One participate asked questions about sub challenge 1. I would like to share the conversation here with everyone who is participating this sub-challenge.
######
Hi, XXX,
First, thank you for your interest in the challenging. Although I am not totally clear about your concern of sub-challening 1, I can clarify a few issues here. And I agree that it’s not fair to other participants if we do this discussion “secretly”. So I will paste this email to the forum as well.
1. Sub-challenging 1 is no doubt for a VERY important and pressing problem in current proteomics research. In my opinion, only the result of sub-challenging 1 may have an immediate impact on the current on-going CPTAC projects. So, as a member of CPTAC, I care about this sub-challenging even more than the other two.
2. The simulation model used in sub1 is to mimic the complex missing observed in the real data. While I cannot talk about the detailed simulation settings, I think I can share the following big “principles”:
a. The level of “biological missing” varies across different tissue/disease samples.
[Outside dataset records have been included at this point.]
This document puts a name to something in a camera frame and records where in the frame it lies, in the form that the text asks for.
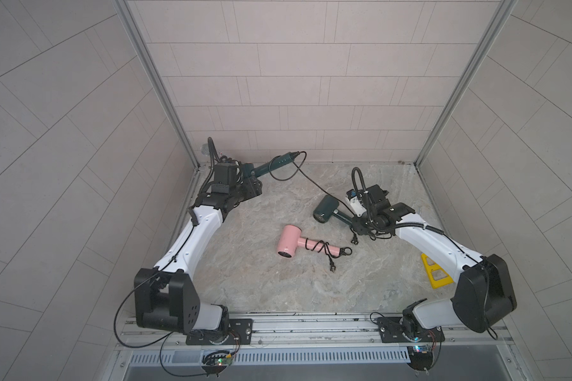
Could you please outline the green hair dryer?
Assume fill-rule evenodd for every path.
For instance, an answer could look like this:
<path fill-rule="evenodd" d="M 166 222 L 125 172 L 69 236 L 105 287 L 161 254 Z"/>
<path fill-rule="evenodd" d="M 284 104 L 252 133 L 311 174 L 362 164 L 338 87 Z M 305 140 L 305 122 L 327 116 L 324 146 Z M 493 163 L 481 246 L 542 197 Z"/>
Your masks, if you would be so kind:
<path fill-rule="evenodd" d="M 242 168 L 242 177 L 243 179 L 248 179 L 251 177 L 258 178 L 260 176 L 267 175 L 273 170 L 293 163 L 295 158 L 297 158 L 299 155 L 300 152 L 287 152 L 286 154 L 280 157 L 274 157 L 269 162 L 257 167 L 254 167 L 252 164 L 244 164 Z"/>
<path fill-rule="evenodd" d="M 357 217 L 355 214 L 353 217 L 348 216 L 344 212 L 338 209 L 340 202 L 331 195 L 325 195 L 316 209 L 312 213 L 312 217 L 319 223 L 327 223 L 332 217 L 345 223 L 348 226 L 352 226 L 353 220 Z"/>

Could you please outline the pink hair dryer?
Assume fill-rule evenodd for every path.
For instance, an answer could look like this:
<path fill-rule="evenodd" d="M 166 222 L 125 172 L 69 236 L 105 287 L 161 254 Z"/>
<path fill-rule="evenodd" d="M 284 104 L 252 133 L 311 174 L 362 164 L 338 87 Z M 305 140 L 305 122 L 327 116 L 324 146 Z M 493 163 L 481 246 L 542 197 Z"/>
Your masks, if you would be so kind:
<path fill-rule="evenodd" d="M 302 248 L 311 252 L 319 252 L 329 255 L 332 258 L 349 256 L 351 248 L 340 248 L 329 244 L 326 241 L 314 241 L 301 236 L 301 229 L 295 225 L 286 225 L 282 230 L 281 237 L 277 244 L 277 254 L 281 257 L 292 258 L 297 249 Z"/>

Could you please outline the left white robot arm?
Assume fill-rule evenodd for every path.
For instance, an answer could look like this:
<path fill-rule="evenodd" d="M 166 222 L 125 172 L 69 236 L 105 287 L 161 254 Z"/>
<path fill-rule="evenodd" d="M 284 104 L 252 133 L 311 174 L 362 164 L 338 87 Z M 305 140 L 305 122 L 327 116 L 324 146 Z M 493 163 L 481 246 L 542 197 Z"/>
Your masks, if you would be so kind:
<path fill-rule="evenodd" d="M 228 308 L 203 302 L 193 283 L 194 272 L 212 236 L 240 203 L 262 194 L 256 177 L 237 184 L 200 189 L 188 221 L 173 246 L 152 268 L 142 268 L 133 281 L 139 327 L 182 333 L 217 342 L 230 336 Z"/>

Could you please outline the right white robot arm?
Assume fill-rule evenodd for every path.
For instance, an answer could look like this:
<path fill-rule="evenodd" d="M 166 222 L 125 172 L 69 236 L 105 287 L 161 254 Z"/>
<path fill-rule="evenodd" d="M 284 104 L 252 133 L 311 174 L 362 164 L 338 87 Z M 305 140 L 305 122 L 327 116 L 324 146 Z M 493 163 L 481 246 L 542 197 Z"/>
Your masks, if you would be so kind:
<path fill-rule="evenodd" d="M 459 323 L 497 339 L 493 325 L 517 307 L 508 265 L 502 258 L 483 256 L 457 243 L 403 203 L 367 206 L 362 217 L 377 233 L 397 236 L 415 246 L 456 283 L 452 298 L 423 299 L 403 310 L 401 326 L 408 340 L 415 342 L 426 331 Z"/>

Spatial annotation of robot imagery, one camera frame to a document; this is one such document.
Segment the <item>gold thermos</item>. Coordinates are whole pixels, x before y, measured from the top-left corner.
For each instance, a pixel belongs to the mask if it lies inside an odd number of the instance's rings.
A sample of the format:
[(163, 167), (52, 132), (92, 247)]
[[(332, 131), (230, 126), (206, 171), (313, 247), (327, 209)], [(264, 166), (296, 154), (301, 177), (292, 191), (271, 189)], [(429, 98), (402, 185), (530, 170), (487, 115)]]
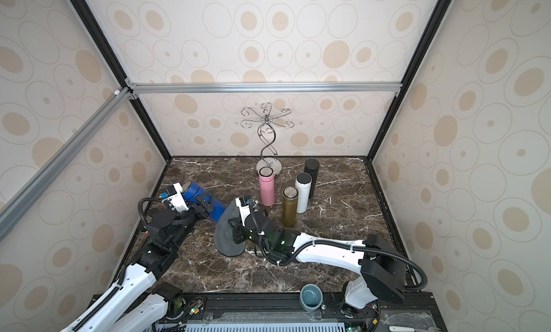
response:
[(286, 187), (282, 191), (282, 217), (284, 227), (293, 227), (296, 223), (298, 207), (298, 190), (295, 187)]

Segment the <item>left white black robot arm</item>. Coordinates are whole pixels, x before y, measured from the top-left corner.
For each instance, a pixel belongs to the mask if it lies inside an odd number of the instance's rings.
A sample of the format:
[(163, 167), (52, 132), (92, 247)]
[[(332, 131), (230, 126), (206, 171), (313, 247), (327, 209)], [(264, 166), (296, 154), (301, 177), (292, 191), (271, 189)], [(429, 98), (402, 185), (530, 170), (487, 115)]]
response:
[(121, 269), (116, 282), (65, 330), (110, 331), (130, 305), (166, 273), (195, 224), (214, 212), (214, 202), (211, 191), (190, 201), (180, 193), (141, 199), (138, 213), (148, 239)]

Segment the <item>white thermos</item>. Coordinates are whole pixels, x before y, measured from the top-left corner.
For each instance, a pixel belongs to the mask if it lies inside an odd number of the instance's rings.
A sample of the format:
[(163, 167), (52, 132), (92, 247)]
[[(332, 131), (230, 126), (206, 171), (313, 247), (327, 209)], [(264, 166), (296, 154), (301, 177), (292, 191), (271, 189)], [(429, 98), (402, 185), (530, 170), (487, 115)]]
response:
[(306, 172), (296, 176), (295, 188), (298, 192), (297, 210), (298, 214), (303, 214), (308, 207), (309, 195), (312, 184), (312, 176)]

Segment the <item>black thermos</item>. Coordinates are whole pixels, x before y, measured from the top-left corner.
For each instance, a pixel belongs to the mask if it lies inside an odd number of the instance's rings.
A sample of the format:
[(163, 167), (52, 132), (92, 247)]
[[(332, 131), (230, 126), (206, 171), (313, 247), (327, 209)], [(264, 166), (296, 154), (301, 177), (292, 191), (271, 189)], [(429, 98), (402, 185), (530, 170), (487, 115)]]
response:
[(317, 185), (317, 177), (319, 174), (320, 162), (315, 158), (308, 158), (304, 164), (304, 172), (311, 176), (311, 188), (309, 192), (309, 198), (314, 196), (315, 188)]

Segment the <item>pink thermos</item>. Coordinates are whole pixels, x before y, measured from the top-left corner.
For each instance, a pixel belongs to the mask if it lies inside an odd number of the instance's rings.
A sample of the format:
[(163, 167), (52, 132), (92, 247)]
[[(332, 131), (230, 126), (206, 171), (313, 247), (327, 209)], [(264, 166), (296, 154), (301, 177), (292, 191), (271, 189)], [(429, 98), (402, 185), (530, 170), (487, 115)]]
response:
[(275, 174), (269, 166), (264, 166), (258, 171), (262, 204), (272, 207), (275, 203)]

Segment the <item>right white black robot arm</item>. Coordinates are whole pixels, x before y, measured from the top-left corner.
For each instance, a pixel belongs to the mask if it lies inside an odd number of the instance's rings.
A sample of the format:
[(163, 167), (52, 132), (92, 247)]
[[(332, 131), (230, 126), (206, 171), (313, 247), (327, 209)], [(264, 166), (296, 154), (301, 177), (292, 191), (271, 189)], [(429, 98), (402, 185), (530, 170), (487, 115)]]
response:
[(283, 230), (261, 211), (227, 209), (220, 218), (215, 245), (226, 257), (238, 257), (252, 242), (272, 265), (319, 263), (349, 270), (358, 275), (344, 287), (343, 303), (362, 310), (376, 300), (401, 304), (407, 291), (424, 289), (425, 271), (393, 251), (377, 235), (366, 240), (340, 241)]

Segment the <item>blue thermos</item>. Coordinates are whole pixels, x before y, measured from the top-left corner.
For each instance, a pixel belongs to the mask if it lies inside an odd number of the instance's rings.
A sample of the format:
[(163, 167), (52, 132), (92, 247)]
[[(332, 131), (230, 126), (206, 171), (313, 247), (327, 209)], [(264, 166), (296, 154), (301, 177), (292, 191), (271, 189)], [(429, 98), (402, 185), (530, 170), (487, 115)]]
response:
[(214, 222), (222, 217), (226, 207), (215, 197), (214, 191), (202, 188), (195, 181), (188, 181), (182, 185), (182, 196), (188, 207), (196, 207), (199, 211)]

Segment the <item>grey wiping cloth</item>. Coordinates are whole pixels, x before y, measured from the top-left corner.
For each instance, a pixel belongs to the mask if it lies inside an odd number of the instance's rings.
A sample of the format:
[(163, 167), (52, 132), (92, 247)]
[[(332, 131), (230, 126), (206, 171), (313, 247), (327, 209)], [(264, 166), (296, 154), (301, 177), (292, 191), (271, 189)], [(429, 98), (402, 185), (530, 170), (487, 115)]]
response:
[(225, 257), (238, 257), (244, 253), (245, 240), (242, 238), (241, 227), (240, 209), (233, 201), (222, 213), (215, 228), (215, 247), (219, 253)]

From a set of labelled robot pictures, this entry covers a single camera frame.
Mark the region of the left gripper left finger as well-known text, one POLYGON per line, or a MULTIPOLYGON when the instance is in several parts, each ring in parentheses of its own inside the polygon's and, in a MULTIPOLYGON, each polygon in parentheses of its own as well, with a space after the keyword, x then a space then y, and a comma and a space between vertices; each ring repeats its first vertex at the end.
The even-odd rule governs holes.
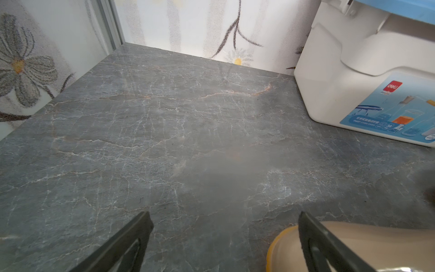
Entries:
POLYGON ((139 272, 153 229, 150 213, 140 212, 72 271, 139 272))

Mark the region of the tan rubber boot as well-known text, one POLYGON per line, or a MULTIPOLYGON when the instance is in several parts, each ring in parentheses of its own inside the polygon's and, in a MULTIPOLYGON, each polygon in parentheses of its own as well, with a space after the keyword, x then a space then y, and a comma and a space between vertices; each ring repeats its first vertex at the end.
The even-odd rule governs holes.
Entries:
MULTIPOLYGON (((432 272, 435 269, 435 232, 377 227, 344 222, 324 226, 350 250, 378 271, 432 272)), ((268 272, 305 272, 299 229, 282 231, 267 253, 268 272)))

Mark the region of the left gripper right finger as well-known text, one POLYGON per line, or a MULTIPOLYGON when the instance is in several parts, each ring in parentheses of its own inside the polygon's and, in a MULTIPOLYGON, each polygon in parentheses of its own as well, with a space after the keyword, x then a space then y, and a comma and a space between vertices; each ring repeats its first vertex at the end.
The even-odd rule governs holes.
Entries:
POLYGON ((298 223, 301 248, 310 272, 375 271, 309 213, 301 212, 298 223))

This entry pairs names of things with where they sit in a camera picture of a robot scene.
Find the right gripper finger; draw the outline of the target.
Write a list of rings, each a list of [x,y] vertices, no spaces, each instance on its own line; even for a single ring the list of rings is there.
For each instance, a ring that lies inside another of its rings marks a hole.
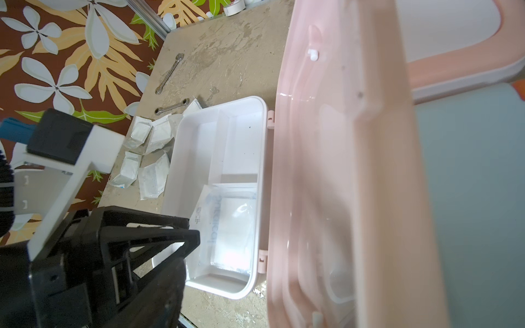
[[[120,314],[105,327],[178,327],[185,289],[182,258],[168,262]]]

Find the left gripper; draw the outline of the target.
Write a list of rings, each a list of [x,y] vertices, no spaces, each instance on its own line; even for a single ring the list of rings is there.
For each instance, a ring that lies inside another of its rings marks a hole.
[[[119,206],[71,213],[34,260],[25,242],[1,247],[1,326],[102,327],[161,272],[134,270],[175,243],[168,260],[200,245],[187,218]]]

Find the blue orange first aid kit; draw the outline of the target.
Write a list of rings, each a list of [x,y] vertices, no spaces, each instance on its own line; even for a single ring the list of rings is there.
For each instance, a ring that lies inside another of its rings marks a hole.
[[[416,116],[452,327],[524,326],[524,100],[508,83]]]

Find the white tray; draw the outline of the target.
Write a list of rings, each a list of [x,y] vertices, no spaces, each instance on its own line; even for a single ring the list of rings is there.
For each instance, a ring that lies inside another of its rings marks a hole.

b. The biological missing among proteins are correlated.
c. The “biological missing” are mixed with “technique missing” in the final data output.
d. The “technique missing” events are not MAR (missing at random) either. They depend on the intensities to be measured.
3. I don’t think imputing a constant value for each protein would be an optimal strategy. And we are very happy to see that some teams performed pretty well in the round-one Leader Board.
Will be happy to discuss further if you have specific questions.
Best,
-Pei